What is required -
Retype word for word the lines of the data below, from the first to the one bearing "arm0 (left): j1", with that one included.

======

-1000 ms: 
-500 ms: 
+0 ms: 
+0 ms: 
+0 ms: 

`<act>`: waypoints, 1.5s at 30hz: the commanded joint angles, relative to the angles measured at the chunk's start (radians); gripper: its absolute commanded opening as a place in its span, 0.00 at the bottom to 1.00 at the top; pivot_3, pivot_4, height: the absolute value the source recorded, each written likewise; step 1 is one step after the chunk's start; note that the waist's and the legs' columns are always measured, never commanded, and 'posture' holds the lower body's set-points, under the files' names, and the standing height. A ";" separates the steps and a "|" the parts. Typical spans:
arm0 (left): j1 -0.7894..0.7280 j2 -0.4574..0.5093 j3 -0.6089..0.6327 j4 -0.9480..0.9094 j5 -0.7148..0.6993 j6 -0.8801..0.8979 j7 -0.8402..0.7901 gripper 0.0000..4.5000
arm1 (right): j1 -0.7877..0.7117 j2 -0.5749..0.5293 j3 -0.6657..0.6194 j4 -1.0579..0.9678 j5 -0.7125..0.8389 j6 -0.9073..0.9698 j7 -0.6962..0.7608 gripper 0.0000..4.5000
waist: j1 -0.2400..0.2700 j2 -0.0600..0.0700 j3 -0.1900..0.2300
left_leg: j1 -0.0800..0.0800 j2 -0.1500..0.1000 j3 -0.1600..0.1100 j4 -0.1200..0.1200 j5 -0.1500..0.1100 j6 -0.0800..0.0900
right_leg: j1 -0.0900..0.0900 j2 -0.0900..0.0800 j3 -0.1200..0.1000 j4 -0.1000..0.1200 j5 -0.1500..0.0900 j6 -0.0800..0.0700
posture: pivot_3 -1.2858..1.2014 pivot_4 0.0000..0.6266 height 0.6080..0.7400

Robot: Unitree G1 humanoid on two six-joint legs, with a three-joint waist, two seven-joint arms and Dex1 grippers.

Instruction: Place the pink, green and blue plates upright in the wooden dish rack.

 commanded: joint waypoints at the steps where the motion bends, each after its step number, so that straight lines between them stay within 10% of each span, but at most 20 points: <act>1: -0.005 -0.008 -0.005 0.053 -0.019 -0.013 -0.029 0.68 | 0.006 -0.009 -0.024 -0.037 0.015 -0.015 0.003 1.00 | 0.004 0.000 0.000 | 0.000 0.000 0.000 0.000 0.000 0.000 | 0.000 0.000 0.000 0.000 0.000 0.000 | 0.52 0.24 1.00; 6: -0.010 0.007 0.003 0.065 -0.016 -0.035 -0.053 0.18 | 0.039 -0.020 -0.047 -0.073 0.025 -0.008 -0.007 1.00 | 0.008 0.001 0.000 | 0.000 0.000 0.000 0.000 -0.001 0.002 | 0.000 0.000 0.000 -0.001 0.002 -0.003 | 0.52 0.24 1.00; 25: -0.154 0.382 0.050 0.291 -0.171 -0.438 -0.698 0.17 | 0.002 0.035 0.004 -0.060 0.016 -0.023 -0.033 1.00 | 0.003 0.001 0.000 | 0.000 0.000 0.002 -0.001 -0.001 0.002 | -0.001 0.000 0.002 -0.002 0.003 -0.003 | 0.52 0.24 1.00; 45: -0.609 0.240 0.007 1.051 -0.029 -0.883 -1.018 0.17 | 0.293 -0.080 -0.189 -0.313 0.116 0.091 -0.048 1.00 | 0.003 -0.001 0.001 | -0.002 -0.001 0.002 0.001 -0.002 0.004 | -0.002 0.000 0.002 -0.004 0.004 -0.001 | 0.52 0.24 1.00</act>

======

Written reply -
-1000 ms: 
-500 ms: 
+0 ms: 
+0 ms: 
+0 ms: 

`<act>`: waypoints, 1.5s at 30hz: the commanded joint angles, relative to the angles measured at the chunk's start (radians); gripper: its absolute commanded opening as a place in its span, 0.00 at the bottom to 1.00 at the top; pivot_3, pivot_4, height: the absolute value the source recorded, each written likewise; step 1 is one step after the chunk's start; note that the waist's and the legs' columns are always measured, never commanded, and 'posture' holds the lower body's set-points, under the files' names, and the standing height. A ";" separates the steps and a "|" the parts. Typical spans:
arm0 (left): j1 -0.7894..0.7280 j2 -0.4574..0.5093 j3 -0.6089..0.6327 j4 -0.9480..0.9094 j5 -0.7148..0.6993 j6 -0.8801..0.8979 j7 -0.8402..0.7901 gripper 0.0000..4.5000

The full answer has now been given.